▸ WHAT TO PRODUCE: What is needed is an exact repeat of the lines from the line containing "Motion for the" through the final line of the entries below, and nothing else.
***
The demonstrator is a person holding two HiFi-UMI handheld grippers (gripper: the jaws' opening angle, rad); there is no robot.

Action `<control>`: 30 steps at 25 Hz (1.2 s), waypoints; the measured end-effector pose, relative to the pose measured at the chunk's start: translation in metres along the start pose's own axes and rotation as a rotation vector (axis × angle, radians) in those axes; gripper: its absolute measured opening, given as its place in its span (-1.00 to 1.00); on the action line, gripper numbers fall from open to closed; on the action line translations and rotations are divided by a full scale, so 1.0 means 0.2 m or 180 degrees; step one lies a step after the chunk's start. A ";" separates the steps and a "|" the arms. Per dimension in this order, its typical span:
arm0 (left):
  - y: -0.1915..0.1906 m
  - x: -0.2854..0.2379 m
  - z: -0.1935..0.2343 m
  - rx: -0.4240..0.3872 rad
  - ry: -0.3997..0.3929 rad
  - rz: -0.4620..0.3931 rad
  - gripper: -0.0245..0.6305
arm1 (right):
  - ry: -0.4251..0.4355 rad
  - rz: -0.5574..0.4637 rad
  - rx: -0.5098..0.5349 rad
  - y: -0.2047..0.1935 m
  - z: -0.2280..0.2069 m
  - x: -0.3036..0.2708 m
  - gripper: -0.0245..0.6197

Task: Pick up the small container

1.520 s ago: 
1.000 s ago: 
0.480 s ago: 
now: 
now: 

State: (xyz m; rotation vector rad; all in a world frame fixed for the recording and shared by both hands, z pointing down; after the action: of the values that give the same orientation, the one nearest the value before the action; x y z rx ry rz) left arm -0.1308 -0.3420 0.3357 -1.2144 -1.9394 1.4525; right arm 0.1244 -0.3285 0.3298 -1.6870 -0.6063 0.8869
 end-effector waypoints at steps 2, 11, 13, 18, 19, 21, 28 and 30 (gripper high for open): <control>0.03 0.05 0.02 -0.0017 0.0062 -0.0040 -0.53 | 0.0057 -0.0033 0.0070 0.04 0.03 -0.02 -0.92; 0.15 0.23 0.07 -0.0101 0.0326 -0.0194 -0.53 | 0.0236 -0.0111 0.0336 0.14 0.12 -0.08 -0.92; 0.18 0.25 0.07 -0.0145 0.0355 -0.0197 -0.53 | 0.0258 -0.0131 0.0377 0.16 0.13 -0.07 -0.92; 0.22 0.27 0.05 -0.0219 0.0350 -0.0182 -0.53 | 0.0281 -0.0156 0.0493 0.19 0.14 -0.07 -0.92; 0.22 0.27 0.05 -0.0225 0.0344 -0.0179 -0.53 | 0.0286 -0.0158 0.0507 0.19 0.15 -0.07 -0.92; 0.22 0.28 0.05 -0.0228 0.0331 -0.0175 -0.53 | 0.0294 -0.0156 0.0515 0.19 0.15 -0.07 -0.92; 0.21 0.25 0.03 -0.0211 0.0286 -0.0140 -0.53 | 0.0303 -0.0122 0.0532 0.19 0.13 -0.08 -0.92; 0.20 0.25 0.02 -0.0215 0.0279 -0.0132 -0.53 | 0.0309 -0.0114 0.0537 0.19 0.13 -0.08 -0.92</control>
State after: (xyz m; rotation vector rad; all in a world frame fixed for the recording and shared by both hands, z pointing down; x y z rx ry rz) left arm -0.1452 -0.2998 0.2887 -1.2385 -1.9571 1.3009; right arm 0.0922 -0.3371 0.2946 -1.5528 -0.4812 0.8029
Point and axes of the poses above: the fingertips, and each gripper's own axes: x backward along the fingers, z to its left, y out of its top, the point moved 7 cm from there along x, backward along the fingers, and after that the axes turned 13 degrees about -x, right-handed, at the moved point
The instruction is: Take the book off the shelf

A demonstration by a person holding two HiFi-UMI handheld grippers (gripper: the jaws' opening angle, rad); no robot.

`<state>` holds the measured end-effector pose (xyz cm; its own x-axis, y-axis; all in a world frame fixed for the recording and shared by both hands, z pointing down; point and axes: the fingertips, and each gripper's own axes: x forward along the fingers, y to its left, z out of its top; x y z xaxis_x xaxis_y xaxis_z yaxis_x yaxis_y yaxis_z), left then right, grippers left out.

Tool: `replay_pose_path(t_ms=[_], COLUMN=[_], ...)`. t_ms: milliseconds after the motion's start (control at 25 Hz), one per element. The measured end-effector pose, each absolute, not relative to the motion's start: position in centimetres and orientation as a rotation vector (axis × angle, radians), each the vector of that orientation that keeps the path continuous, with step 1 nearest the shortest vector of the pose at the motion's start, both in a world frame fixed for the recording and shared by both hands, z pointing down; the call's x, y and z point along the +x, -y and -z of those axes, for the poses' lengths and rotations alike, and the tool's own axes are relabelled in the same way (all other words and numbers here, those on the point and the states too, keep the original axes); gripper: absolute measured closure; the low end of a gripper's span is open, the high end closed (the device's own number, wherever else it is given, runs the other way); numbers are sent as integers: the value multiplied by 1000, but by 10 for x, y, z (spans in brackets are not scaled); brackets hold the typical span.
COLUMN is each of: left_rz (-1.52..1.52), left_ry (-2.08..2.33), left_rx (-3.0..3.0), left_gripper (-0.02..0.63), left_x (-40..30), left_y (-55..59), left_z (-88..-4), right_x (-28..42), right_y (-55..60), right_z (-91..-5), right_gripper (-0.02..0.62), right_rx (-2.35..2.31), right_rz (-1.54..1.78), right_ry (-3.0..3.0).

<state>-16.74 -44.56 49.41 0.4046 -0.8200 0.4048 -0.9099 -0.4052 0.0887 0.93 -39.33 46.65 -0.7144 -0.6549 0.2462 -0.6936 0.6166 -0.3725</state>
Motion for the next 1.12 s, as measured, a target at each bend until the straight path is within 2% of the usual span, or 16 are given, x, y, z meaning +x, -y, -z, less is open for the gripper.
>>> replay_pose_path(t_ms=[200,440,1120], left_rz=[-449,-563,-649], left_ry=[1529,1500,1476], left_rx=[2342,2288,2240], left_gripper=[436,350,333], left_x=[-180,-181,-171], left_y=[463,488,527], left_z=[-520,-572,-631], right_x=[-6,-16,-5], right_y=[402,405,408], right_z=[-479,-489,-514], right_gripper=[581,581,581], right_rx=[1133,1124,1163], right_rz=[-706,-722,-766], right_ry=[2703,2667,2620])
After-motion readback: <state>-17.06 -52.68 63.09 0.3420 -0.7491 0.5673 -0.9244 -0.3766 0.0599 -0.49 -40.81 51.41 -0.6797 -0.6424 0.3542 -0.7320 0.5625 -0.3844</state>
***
▸ SOLUTION:
Motion for the next 1.12 s, as measured, a target at each bend until the straight path is within 2% of the usual span, or 16 are given, x, y, z meaning +x, -y, -z, less is open for the gripper.
>>> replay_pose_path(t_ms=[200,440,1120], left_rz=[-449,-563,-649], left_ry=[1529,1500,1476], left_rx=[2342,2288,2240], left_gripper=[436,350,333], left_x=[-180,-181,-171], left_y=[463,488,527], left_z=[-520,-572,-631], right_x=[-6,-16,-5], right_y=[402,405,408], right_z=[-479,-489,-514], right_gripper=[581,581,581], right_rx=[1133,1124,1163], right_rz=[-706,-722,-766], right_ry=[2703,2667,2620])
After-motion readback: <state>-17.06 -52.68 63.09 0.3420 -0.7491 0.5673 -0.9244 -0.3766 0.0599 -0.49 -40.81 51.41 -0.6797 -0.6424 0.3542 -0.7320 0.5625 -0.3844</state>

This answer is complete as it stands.